DACA will be terminated by Acting Secretary of Homeland Security Elaine Duke, effective immediately. Even though more than 800,000 current beneficiaries of Obama’s program will not lose their protected status for six months, no new applications for DACA status will be taken after Tuesday. In addition, DACA beneficiaries who have already applied for their two-year renewals will have those requests processed. Those whose status expires in the sixth month grace period will still be able to apply for their two-year renewals until October 5, 2017. Illegal aliens whose DACA protection is pending and who leave the country at any time will lose any possibility of receiving that protection.
Sessions said in his announcement:
“This unilateral executive amnesty, among other things, contributed to a surge of minors at the southern border that yielded terrible humanitarian consequences and it denied jobs to hundreds of thousands of Americans by allowing those same illegal aliens to take those jobs.”
Sessions had sent a letter on Monday to DHS concerning DACA:
“[W]as effectuated by the previous administration through executive action, without proper statutory authority and with no established end-date, after Congress’ repeated rejection of proposed legislation that would have accomplished a similar result. Such an open-ended circumvention of immigration laws was an unconstitutional exercise of authority by the Executive Branch.”
Sessions said that DACA had effectively caused a humanitarian crisis on the southern border of the United States when thousands of young migrants thronged in northern Mexico and managed to enter the United States illegally.
"Ending the previous administration’s disrespect for the legislative process is an important first step. All immigration policies should serve the interest of the people of the United States, lawful immigrant and native born alike… We are people of compassion and we are people of law. There is nothing compassionate about the failure to enforce immigration law. Enforcing the law saves lives, protects communities and tax payers, and prevents human suffering."
Sessions also assessed in that letter the prospects that a constitutional challenge threatened by ten state attorneys general. A lawsuit by those states had already overturned the companion Deferred Action for Parents of Americans and Lawful Permanent Residents (DAPA) program. DACA, Sessions wrote, “has the same legal and constitutional defects that the courts recognized as to DAPA, it is likely that potentially imminent litigation would yield similar results with respect to DACA.”
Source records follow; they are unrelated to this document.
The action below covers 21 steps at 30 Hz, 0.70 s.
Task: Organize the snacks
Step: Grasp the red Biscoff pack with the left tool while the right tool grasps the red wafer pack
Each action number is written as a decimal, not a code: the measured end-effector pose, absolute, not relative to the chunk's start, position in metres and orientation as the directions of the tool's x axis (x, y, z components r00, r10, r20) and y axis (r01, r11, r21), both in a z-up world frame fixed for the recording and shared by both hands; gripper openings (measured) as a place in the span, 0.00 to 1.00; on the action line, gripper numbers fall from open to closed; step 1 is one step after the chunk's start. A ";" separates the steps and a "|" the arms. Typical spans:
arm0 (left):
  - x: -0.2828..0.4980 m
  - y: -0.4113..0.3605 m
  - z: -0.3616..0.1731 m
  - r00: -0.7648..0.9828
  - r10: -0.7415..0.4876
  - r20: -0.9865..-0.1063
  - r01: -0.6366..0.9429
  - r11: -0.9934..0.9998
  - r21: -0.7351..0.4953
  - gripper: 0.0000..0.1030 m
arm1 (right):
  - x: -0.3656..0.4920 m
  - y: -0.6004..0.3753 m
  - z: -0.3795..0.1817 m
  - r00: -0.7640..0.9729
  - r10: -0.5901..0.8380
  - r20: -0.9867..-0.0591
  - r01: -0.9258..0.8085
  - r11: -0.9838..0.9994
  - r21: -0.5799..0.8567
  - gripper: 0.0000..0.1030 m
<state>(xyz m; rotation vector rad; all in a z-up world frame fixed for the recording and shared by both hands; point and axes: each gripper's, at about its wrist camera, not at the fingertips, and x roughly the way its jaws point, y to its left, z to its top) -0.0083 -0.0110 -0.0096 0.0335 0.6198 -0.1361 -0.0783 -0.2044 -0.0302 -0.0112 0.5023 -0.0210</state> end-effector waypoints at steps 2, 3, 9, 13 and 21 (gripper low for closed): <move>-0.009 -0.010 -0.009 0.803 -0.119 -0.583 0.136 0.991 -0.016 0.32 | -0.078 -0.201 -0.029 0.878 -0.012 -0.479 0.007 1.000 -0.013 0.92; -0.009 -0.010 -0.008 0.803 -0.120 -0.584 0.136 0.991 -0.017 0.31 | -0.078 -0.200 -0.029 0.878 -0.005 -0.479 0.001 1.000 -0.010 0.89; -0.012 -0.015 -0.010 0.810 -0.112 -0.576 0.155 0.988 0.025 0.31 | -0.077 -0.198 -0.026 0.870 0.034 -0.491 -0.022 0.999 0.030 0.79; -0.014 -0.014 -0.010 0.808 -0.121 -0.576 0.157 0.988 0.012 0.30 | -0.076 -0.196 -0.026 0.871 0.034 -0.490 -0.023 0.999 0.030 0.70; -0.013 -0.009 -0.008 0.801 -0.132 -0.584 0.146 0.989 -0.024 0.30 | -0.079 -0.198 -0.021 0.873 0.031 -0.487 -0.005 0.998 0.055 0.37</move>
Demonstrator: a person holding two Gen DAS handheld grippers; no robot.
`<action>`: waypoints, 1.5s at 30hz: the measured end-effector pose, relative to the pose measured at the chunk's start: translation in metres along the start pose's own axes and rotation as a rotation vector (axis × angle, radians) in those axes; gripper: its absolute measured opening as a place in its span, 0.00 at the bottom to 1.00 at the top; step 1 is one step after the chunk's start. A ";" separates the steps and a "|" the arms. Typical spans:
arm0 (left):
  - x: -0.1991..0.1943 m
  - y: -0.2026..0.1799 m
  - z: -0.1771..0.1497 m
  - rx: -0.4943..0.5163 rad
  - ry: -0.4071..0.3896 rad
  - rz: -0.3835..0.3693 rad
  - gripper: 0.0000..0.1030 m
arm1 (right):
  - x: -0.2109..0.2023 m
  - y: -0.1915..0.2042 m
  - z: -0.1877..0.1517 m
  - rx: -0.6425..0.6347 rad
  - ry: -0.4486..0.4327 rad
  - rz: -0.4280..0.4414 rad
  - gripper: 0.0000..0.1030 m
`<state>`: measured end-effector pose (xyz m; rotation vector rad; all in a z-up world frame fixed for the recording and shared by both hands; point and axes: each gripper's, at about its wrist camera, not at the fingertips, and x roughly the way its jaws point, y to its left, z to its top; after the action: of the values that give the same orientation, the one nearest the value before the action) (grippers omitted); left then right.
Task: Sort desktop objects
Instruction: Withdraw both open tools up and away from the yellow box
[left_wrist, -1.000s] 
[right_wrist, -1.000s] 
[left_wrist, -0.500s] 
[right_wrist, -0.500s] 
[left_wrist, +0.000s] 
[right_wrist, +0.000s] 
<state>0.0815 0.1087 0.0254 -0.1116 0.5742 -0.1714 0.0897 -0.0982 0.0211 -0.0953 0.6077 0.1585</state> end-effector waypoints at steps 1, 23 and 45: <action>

In his remarks, Sessions gave his assessment of the Trump administration’s progress on illegal migration so far, saying:
“This administration has made great progress in the last few months toward establishing a lawful and constitutional immigration system. This makes us safer and more secure. It will further economically the lives of millions who are struggling and it will enable our country to more effectively teach new immigrants about our system of government and to assimilate them to the cultural understandings that support it. The progress in reducing illegal immigration at our border seen in recent months is almost entirely due to the leadership of President Trump and his inspired immigration officers. But the problem is not yet solved. And without more action, we could see illegality rise again rather than be eliminated.”
In addition, Trump tweeted on Tuesday morning to Congress: “get ready to do your job.”